El poder corruptor del crimen organizado se inserta en la fragilidad del Estado mexicano, con un sistema de justicia colapsado y una estructura institucional infiltrada hasta la médula por ese cáncer que corroe a los tres niveles de gobierno. En consecuencia, el combate a la corrupción debiera ser una prioridad real, no cosmética, de la presente administración. Sin embargo, sobran razones para ser escépticos respecto al cumplimiento de ese imperativo de moral y política pública.
Desde hace por lo menos un siglo existe en México una “sabiduría” de la corrupción que se ha ido depurando, en tanto que se creaban instituciones para combatirla. Esa nociva paradoja, soportada en la simulación, el cinismo y la complicidad, es el principal nutriente de los grandes problemas del país: la pobreza y la desigualdad, el mediocre crecimiento económico y la violencia e inseguridad vinculadas al crimen organizado. La corrupción no sólo está en el origen de dichos desafíos, sino que impide resolverlos.

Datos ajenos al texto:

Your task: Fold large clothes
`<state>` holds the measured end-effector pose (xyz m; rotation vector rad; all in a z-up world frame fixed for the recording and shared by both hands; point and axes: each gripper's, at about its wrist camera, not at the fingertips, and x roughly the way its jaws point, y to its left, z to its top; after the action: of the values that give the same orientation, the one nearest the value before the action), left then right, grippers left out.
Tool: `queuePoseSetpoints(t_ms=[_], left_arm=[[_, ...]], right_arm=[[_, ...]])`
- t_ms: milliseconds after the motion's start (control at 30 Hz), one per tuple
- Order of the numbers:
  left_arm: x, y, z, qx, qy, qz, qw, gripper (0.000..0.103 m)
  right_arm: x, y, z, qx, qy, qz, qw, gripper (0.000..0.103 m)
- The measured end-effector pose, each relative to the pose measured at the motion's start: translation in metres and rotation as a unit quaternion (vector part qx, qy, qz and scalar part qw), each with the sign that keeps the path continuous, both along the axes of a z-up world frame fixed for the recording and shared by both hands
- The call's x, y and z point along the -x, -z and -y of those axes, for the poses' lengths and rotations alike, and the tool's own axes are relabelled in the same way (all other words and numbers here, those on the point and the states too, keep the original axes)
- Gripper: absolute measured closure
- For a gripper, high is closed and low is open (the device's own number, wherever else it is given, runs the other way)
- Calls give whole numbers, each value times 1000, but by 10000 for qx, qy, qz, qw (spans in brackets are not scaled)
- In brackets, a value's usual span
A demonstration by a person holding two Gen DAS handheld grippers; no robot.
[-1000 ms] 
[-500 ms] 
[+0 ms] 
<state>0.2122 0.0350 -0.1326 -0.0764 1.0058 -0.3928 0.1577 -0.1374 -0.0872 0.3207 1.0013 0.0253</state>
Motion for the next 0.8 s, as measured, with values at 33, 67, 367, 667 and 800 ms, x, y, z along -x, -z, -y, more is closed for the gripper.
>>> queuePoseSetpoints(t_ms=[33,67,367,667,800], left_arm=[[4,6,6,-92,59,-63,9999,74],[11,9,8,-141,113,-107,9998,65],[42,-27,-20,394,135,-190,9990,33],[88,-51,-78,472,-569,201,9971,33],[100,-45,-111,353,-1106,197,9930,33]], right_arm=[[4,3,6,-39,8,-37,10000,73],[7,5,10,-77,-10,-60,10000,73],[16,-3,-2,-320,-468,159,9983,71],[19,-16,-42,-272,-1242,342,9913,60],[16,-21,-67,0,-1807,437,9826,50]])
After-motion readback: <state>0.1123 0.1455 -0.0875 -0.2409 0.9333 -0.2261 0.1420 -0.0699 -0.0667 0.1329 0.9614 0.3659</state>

Corrupción y mal gobierno van de la mano. La corrupción ha dejado de ser el aceite que permitía el funcionamiento de la máquina gubernamental, para convertirse en la principal causa de la ineficiencia de la administración pública: obstruye el desarrollo económico y social, la calidad de la educación, los servicios de salud y de infraestructura pública; la seguridad ciudadana, el imperio de la ley y la consolidación de la democracia. Adicionalmente, inhibe la inversión extranjera directa y propicia el aumento de la economía informal (que en México es de 60%), lo cual erosiona la competitividad del país en el mercado global.
Sabemos que el costo financiero de la corrupción es muy alto, mas no es fácil medirlo. Transparencia Mexicana calculó en 2011 que la corrupción en México, sólo en “mordidas”, tuvo un costo de 32 mil millones de pesos. Dicha cifra resulta insignificante si se compara con la estimación del Centro de Estudios Económicos del Sector Privado dada a conocer en julio de 2012: La corrupción le cuesta al país 1.5 billones de pesos al año; monto equivalente a 10% del Producto Interno Bruto (PIB) o a las ventas de Pemex en 2011.
El informe de la Auditoría Superior de la Federación (ASF) sobre la Cuenta Pública 2012, difundido el pasado 20 de febrero, da una idea de la magnitud de la deficiente administración y de la opacidad asociadas a la corrupción que inunda al aparato burocrático del país (con desvíos de fondos por 40 mil millones de pesos), así como a las cámaras de diputados y senadores. El informe permite constatar que la ineficacia del sistema de rendición de cuentas existente y la falta de sanciones redundan en aumento de la corrupción y la impunidad.
La corrupción derivada del narcotráfico es sólo un aspecto de ese “mal endémico de la política mexicana” que podría causar el fracaso de las reformas emprendidas por el presidente Peña Nieto (revista Time). Mientras no se combata la corrupción y no impere el estado de derecho, no habrá seguridad ni crecimiento económico en México. El diagnóstico es claro. Faltan los resultados.